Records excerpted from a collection
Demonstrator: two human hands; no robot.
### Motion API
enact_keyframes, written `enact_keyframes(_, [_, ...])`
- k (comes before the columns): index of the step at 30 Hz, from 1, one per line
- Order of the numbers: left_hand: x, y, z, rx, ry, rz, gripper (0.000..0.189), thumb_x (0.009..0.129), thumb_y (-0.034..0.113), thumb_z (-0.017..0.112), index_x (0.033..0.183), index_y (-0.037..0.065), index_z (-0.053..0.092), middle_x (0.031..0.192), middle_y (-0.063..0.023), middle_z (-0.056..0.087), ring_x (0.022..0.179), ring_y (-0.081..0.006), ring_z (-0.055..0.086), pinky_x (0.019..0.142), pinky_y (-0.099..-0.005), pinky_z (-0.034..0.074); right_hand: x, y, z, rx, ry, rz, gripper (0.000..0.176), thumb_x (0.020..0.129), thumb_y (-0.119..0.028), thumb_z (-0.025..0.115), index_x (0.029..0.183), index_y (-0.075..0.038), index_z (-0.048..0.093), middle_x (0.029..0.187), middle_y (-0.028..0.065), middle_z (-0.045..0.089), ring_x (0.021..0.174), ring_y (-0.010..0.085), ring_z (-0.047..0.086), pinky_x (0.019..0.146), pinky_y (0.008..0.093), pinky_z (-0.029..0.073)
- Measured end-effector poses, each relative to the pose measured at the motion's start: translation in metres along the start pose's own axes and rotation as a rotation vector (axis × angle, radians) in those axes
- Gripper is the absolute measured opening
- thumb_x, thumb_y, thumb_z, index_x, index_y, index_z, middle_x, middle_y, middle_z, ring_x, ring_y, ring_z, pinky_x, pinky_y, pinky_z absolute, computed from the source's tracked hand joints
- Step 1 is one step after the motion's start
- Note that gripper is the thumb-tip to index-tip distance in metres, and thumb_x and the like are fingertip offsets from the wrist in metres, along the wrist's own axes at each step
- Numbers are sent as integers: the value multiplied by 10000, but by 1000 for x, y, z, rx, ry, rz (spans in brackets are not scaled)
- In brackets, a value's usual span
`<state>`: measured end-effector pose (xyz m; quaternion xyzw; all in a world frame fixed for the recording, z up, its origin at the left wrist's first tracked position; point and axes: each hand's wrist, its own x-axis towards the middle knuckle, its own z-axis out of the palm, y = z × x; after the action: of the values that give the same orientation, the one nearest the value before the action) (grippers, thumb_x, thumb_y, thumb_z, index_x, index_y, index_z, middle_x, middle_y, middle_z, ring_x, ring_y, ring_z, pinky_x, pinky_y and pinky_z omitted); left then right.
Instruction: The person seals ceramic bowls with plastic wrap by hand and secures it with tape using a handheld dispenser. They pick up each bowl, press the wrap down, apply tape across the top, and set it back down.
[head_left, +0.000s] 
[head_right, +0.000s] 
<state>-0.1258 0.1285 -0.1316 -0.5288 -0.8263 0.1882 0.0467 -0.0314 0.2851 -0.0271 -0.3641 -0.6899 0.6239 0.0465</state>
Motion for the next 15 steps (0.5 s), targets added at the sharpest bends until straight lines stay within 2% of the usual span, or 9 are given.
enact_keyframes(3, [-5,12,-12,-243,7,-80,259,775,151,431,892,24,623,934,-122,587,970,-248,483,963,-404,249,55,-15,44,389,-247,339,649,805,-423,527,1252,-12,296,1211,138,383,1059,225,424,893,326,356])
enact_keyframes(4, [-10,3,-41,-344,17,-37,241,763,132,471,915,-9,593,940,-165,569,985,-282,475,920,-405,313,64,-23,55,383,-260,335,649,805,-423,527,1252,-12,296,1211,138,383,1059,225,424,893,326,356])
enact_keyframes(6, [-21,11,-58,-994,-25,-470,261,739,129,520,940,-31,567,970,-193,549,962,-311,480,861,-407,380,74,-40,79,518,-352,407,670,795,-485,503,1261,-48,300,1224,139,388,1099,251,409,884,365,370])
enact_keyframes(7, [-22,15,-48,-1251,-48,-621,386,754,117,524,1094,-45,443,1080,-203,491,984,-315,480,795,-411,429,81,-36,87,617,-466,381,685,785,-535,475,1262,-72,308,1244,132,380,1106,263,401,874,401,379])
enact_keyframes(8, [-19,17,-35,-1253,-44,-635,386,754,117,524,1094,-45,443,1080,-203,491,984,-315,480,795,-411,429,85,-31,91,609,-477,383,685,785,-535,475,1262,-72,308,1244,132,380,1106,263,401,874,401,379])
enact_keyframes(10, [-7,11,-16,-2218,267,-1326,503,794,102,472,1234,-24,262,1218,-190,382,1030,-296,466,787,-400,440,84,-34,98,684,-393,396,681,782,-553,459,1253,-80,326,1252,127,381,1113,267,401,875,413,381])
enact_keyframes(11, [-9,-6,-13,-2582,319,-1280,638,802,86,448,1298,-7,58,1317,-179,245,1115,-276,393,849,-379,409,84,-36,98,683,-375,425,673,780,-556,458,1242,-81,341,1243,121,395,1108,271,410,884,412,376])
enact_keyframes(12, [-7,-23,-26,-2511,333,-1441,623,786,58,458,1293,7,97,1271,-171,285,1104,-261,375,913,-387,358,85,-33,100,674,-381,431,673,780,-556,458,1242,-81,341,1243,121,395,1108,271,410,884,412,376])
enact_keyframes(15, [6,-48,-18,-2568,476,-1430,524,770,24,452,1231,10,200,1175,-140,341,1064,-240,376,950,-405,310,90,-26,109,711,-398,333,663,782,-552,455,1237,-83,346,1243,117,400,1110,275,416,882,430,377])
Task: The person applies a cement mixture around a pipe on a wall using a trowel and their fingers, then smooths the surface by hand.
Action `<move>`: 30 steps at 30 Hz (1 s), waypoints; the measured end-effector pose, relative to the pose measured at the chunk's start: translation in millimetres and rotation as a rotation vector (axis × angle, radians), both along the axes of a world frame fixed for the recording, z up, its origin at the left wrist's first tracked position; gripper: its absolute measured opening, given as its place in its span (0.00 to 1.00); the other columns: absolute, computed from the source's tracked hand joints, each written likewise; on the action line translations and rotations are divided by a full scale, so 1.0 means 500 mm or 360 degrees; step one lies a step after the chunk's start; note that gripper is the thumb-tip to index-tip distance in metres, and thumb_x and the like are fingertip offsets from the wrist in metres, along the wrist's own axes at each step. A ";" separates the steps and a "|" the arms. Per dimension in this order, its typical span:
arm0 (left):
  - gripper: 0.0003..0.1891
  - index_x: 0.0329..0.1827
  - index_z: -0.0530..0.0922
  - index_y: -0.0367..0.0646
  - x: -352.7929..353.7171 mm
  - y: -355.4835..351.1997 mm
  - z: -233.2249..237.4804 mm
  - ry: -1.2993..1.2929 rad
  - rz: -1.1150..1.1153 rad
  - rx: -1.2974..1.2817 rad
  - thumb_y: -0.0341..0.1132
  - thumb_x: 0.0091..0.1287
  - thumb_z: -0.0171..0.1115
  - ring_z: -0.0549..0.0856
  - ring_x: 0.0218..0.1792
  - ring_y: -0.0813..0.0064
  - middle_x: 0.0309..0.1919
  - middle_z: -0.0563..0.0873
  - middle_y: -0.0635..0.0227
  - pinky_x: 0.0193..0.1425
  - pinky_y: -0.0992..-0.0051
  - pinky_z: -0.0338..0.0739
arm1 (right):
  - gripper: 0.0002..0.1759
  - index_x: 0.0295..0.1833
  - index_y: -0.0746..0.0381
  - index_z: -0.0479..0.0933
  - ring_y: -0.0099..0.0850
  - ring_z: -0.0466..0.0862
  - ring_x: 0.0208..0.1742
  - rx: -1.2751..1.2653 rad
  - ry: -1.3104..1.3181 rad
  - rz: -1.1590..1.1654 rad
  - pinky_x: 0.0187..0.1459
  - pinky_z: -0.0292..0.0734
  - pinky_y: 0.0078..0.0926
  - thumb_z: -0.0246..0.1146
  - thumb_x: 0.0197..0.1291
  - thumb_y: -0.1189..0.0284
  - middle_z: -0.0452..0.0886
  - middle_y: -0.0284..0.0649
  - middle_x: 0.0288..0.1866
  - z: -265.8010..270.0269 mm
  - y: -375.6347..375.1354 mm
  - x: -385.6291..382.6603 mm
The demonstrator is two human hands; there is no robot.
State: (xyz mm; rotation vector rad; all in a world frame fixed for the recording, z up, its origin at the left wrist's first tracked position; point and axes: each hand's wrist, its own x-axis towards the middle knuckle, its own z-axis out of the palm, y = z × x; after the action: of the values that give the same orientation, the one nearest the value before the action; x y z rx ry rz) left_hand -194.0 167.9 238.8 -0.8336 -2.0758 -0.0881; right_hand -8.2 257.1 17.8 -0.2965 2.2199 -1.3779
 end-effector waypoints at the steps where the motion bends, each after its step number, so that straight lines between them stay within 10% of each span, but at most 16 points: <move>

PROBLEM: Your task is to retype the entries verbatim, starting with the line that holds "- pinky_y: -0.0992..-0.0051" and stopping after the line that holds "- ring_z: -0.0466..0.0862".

TASK ANSWER:
  - pinky_y: -0.0992..-0.0051
  - pinky_z: -0.0338..0.0739
arm1 (right):
  - gripper: 0.0002..0.1759
  - index_x: 0.0295..0.1833
  - index_y: -0.0746..0.0381
  - index_z: -0.0479..0.0933
  - ring_y: -0.0099..0.0850
  - ring_z: -0.0466..0.0862

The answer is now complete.